El consumo de carne vacuna en Argentina volvió a marcar un récord negativo y confirma un cambio profundo en los hábitos alimenticios del país. En febrero de 2026, el consumo per cápita se ubicó en apenas 47,3 kilos anuales, el nivel más bajo desde que existen registros, con una caída interanual del 2,5%.
De acuerdo al último informe de la Cámara de la Industria y Comercio de Carnes y Derivados de la República Argentina, durante el primer bimestre del año el consumo aparente alcanzó 332,7 mil toneladas, lo que representa una fuerte contracción del 13,8% respecto al mismo período de 2025.
El desplome responde principalmente al fuerte incremento de precios. En febrero, la carne registró subas superiores al 7% mensual y acumuló un alza interanual del 72%, duplicando ampliamente la inflación general y alcanzando los valores más altos de los últimos quince años. Este escenario impactó directamente en el bolsillo de los consumidores, reduciendo la demanda interna.
Pero el fenómeno no se explica solo por la caída del consumo. También hay factores estructurales en juego. Por un lado, la producción de carne vacuna descendió un 9,1% interanual en los primeros meses del año, afectada por la menor faena de animales. Sequías e inundaciones recientes deterioraron el stock ganadero y limitaron la disponibilidad de hacienda.
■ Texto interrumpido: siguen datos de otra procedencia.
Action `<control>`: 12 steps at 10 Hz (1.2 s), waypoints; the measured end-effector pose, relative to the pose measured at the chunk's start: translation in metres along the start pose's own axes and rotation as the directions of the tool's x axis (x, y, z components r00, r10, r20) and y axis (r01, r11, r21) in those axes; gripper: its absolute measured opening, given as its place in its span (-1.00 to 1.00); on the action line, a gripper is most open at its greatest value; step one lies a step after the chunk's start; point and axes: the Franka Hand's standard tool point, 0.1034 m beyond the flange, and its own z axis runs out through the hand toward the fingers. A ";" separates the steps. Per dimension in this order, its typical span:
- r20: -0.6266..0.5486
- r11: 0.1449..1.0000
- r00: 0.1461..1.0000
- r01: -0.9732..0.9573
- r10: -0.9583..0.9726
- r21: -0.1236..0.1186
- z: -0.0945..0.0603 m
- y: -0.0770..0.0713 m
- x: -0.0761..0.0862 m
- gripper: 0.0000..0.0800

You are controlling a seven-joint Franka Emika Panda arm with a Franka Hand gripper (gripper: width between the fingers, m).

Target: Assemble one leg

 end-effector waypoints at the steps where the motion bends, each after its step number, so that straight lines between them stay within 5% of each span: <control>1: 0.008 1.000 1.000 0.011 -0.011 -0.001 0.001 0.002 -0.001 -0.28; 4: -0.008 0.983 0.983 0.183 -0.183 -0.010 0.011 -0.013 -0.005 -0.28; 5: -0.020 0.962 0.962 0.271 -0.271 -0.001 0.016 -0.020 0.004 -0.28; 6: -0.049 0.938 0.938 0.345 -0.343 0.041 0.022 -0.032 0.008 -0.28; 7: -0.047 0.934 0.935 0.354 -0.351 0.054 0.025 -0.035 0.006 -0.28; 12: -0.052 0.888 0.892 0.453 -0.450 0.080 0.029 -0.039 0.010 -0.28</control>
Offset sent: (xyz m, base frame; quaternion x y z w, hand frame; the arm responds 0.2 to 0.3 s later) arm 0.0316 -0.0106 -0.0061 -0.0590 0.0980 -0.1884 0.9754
En paralelo, las exportaciones mostraron un comportamiento opuesto: crecieron un 6,6% interanual, lo que implica que una mayor proporción de la producción se destinó a mercados externos. Esta combinación —menos producción y más exportaciones— redujo significativamente la oferta disponible en el mercado interno.
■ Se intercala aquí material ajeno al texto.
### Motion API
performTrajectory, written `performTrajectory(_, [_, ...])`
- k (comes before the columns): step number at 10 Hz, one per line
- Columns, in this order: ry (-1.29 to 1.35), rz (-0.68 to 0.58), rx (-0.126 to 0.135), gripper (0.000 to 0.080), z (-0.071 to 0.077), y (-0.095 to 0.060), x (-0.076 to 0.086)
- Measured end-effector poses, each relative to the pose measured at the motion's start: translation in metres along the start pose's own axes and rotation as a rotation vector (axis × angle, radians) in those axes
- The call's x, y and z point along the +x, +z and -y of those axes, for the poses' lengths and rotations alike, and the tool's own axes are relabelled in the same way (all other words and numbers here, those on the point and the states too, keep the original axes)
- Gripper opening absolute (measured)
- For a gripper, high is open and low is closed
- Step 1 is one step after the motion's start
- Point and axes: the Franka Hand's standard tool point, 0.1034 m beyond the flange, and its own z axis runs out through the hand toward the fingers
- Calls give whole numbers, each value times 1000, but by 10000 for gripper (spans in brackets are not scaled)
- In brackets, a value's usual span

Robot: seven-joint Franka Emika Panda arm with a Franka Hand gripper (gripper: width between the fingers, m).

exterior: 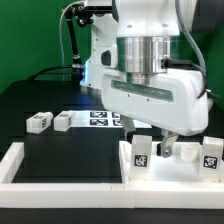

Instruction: Assemble square table

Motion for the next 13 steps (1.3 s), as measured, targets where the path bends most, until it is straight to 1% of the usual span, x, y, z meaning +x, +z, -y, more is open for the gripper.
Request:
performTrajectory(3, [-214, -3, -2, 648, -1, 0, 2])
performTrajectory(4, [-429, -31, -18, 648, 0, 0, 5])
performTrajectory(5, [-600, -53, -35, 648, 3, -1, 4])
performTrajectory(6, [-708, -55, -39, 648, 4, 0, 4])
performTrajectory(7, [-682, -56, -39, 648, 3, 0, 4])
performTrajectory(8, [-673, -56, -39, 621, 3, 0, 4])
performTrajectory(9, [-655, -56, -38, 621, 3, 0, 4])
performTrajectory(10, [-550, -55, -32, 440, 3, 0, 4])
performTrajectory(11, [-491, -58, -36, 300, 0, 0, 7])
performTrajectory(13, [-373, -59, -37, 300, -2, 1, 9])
Históricamente, Argentina fue uno de los países con mayor consumo de carne vacuna del mundo, con niveles superiores a los 60 kilos por habitante. Sin embargo, la tendencia de los últimos años evidencia un cambio sostenido. El actual registro no solo profundiza la caída frente a 2025 (48,5 kilos), sino que también queda muy por debajo de los valores de décadas anteriores.